Your goal:
What lines in the following entries hold the word "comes"? Copy each one.

[Data to use — start]

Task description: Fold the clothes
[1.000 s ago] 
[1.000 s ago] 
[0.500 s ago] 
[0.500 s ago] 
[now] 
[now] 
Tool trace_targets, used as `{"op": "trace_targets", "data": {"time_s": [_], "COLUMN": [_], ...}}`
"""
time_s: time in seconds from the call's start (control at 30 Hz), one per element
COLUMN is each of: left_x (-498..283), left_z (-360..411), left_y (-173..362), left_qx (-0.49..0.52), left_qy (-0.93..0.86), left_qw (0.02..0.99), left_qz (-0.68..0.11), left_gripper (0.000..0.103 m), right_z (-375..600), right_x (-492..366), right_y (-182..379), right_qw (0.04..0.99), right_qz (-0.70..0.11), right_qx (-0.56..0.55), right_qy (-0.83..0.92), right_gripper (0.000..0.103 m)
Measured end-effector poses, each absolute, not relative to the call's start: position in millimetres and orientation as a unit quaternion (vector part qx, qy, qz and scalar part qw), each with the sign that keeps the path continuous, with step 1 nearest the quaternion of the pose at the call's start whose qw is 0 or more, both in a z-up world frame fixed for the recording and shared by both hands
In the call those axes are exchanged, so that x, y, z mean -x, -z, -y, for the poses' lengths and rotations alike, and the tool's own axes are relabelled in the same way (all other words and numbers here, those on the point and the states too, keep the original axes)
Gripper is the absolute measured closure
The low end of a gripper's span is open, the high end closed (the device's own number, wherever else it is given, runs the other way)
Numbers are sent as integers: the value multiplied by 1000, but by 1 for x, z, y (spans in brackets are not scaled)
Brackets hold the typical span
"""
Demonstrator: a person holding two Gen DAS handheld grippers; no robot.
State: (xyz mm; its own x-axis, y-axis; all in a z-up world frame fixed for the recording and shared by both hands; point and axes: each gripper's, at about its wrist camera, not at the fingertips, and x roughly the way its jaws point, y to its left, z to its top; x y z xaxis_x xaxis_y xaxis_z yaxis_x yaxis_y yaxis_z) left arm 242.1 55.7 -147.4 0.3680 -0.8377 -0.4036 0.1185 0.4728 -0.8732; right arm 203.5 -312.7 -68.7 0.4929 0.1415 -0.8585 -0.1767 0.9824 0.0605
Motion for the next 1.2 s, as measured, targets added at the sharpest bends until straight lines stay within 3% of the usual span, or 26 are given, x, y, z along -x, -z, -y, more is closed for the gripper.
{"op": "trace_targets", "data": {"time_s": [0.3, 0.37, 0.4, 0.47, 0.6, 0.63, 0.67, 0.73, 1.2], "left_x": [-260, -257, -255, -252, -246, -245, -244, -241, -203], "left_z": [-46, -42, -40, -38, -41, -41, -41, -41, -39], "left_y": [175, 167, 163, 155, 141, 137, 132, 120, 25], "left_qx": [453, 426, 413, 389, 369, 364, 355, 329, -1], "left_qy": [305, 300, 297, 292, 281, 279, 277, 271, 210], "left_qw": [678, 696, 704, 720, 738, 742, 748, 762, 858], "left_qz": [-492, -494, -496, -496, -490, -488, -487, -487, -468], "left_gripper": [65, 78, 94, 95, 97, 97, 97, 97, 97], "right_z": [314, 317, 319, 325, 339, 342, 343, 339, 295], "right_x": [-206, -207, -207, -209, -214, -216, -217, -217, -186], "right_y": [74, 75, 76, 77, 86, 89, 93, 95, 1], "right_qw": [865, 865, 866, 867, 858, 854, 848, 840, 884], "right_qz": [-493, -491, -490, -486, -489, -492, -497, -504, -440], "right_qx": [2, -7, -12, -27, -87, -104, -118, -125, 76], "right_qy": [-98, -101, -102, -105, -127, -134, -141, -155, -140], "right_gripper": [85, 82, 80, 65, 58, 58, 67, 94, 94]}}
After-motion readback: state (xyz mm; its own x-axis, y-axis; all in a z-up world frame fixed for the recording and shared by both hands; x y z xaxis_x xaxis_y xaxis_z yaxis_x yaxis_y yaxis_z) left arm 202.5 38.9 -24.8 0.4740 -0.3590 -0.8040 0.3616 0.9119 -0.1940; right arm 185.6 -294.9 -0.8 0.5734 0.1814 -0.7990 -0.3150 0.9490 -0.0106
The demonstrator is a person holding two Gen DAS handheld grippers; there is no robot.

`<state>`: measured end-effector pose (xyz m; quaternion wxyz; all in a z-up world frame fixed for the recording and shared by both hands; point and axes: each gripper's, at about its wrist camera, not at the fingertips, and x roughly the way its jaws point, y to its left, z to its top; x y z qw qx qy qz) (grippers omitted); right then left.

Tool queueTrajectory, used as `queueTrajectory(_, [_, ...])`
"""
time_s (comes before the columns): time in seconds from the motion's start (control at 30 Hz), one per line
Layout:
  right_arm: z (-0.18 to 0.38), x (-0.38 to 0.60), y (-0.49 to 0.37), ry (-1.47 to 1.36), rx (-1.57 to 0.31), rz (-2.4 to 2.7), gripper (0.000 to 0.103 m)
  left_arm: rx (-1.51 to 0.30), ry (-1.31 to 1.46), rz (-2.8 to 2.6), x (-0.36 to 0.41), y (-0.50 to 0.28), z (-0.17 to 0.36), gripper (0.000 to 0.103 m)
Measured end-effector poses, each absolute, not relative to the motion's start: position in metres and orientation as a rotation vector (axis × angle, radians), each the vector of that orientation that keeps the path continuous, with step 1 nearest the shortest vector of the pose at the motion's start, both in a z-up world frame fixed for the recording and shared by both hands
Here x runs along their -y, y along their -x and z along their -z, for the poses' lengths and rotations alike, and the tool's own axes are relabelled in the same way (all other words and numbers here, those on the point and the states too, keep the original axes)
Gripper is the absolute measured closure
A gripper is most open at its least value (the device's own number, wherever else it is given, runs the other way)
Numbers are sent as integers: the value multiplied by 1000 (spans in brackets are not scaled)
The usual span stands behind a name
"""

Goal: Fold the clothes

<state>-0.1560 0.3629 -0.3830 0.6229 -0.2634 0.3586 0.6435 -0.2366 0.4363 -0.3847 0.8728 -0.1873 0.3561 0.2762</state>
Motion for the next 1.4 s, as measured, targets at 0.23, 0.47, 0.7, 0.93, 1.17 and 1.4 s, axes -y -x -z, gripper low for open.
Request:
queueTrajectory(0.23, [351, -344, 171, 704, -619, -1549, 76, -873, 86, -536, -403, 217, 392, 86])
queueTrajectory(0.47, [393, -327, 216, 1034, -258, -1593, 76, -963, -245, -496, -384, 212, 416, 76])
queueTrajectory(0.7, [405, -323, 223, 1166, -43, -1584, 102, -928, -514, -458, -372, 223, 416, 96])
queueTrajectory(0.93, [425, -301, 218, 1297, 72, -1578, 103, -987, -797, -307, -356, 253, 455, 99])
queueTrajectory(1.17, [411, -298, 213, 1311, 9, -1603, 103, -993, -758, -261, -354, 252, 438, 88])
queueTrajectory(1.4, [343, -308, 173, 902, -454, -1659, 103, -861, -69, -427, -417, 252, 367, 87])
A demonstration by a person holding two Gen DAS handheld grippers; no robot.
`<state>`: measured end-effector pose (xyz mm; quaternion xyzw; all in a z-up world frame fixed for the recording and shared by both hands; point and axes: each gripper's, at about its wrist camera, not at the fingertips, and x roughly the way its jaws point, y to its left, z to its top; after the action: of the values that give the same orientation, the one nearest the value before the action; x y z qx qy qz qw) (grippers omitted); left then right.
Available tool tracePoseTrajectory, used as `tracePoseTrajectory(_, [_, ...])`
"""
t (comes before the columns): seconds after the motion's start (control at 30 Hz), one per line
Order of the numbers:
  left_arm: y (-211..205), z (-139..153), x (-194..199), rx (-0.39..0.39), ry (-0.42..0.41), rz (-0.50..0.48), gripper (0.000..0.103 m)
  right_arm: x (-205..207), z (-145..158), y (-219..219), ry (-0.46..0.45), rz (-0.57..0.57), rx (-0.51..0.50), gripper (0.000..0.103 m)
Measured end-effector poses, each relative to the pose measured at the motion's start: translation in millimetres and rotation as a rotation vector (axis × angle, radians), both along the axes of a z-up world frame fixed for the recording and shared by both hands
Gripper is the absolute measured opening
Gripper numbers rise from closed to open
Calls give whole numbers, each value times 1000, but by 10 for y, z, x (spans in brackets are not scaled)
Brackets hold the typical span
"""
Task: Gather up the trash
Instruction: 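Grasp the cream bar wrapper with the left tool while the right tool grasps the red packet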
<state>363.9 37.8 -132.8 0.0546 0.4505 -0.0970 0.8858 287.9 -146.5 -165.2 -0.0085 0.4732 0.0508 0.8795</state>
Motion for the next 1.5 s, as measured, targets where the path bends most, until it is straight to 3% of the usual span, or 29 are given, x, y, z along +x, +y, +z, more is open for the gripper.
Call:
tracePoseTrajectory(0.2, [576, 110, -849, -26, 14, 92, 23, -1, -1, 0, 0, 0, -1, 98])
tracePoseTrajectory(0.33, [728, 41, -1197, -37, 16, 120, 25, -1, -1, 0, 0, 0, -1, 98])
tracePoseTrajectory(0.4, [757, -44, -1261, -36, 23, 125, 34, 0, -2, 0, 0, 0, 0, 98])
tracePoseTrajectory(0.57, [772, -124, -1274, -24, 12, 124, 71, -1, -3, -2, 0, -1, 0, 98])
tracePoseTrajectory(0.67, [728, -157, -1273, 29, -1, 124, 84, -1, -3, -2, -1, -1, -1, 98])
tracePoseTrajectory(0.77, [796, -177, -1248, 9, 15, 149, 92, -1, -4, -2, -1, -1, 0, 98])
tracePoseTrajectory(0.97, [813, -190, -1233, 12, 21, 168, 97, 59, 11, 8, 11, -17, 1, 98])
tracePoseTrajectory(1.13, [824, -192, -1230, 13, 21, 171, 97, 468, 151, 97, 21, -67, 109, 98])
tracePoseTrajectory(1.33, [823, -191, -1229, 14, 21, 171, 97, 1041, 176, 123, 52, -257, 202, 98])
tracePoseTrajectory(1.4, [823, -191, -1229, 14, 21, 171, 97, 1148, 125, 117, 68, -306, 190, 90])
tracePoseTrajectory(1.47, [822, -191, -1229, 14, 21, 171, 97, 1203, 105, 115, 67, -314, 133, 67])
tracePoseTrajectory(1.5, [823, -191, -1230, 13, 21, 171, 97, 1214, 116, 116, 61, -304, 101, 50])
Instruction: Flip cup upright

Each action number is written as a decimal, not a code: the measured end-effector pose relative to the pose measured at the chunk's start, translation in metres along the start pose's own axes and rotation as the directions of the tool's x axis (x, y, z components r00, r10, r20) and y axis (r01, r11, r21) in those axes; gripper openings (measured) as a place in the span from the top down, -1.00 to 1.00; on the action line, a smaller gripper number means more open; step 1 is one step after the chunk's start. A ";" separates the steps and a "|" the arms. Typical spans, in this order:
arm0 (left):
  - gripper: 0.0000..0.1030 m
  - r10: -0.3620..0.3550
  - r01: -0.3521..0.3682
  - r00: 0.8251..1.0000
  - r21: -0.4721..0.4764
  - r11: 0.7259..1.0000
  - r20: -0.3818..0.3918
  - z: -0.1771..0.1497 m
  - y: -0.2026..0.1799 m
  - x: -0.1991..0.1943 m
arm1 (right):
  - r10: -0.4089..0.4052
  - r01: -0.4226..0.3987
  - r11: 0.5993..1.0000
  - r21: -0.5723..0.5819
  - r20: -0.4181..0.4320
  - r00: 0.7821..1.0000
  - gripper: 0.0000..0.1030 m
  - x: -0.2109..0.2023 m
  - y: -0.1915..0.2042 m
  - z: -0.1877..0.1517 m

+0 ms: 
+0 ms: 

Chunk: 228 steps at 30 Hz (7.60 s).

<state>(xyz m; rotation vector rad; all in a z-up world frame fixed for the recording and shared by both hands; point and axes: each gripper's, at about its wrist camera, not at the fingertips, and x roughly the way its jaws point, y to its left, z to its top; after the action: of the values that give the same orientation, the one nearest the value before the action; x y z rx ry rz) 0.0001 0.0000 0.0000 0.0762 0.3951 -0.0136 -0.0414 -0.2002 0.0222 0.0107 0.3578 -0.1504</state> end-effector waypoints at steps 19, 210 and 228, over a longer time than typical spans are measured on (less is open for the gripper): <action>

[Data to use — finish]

Written answer:
time_s (comes before the columns): time in seconds from the motion's start (control at 30 Hz), one per line
t (comes before the columns): seconds after the motion's start (control at 30 Hz), one per line

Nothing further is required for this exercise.